• _WORK TASK_
All lines from the one with "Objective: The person" to the end of the material, both included, are to be written out exactly and without anything else.
DATA BELOW section start
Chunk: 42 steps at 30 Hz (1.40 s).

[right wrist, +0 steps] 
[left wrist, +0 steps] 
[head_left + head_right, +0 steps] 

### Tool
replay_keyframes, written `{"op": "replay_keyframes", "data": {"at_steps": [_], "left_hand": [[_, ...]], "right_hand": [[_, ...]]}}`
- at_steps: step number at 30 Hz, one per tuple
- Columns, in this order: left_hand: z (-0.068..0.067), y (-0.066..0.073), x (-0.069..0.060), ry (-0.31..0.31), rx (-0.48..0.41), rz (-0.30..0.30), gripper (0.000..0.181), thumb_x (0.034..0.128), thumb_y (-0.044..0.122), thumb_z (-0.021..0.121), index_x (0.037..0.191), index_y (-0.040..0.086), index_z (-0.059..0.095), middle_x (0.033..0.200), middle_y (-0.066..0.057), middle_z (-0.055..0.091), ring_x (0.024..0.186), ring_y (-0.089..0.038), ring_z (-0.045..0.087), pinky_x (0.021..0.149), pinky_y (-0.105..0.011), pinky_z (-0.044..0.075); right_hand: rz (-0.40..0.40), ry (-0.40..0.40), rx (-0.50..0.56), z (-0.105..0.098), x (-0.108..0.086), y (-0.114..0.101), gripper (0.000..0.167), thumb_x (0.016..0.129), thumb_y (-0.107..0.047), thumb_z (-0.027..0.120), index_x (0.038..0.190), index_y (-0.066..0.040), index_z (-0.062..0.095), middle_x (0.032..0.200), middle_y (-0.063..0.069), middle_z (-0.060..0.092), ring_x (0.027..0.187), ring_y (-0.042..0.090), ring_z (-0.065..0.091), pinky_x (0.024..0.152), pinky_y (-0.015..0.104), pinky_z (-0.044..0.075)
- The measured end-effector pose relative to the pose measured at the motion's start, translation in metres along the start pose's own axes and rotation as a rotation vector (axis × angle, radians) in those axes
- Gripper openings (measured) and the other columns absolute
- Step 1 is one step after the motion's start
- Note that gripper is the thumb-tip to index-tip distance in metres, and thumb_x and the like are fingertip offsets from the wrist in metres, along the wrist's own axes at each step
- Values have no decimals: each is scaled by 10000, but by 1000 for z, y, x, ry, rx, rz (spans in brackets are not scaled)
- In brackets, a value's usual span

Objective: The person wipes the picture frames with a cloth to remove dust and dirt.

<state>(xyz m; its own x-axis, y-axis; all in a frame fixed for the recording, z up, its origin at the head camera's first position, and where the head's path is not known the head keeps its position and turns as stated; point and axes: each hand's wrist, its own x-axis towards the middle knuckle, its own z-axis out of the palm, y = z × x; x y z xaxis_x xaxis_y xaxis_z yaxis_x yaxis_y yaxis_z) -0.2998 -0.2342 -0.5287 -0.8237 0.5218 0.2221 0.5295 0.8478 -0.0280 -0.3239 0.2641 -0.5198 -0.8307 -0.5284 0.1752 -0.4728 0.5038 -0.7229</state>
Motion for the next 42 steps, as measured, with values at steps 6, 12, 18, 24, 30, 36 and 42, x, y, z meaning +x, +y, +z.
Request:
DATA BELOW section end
• _SOLVED PROBLEM_
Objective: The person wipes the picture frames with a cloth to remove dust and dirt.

<state>(xyz m; its own x-axis, y-axis; all in a frame fixed for the recording, z up, its origin at the head camera's first position, and where the head's path is not known the head keeps its position and turns as stated; point and axes: each hand's wrist, its own x-axis towards the middle knuckle, its own z-axis out of the palm, y = z × x; x y z xaxis_x xaxis_y xaxis_z yaxis_x yaxis_y yaxis_z) -0.2998 -0.2342 -0.5287 -0.8237 0.5218 0.2221 0.5295 0.8478 -0.0280 -0.3239 0.2641 -0.5198 -0.8307 -0.5284 0.1752 -0.4728 0.5038 -0.7229</state>
Motion for the next 42 steps, as measured, with values at steps 6, 12, 18, 24, 30, 36 and 42, x, y, z meaning +x, +y, +z.
Request:

Nothing more remains for this exercise.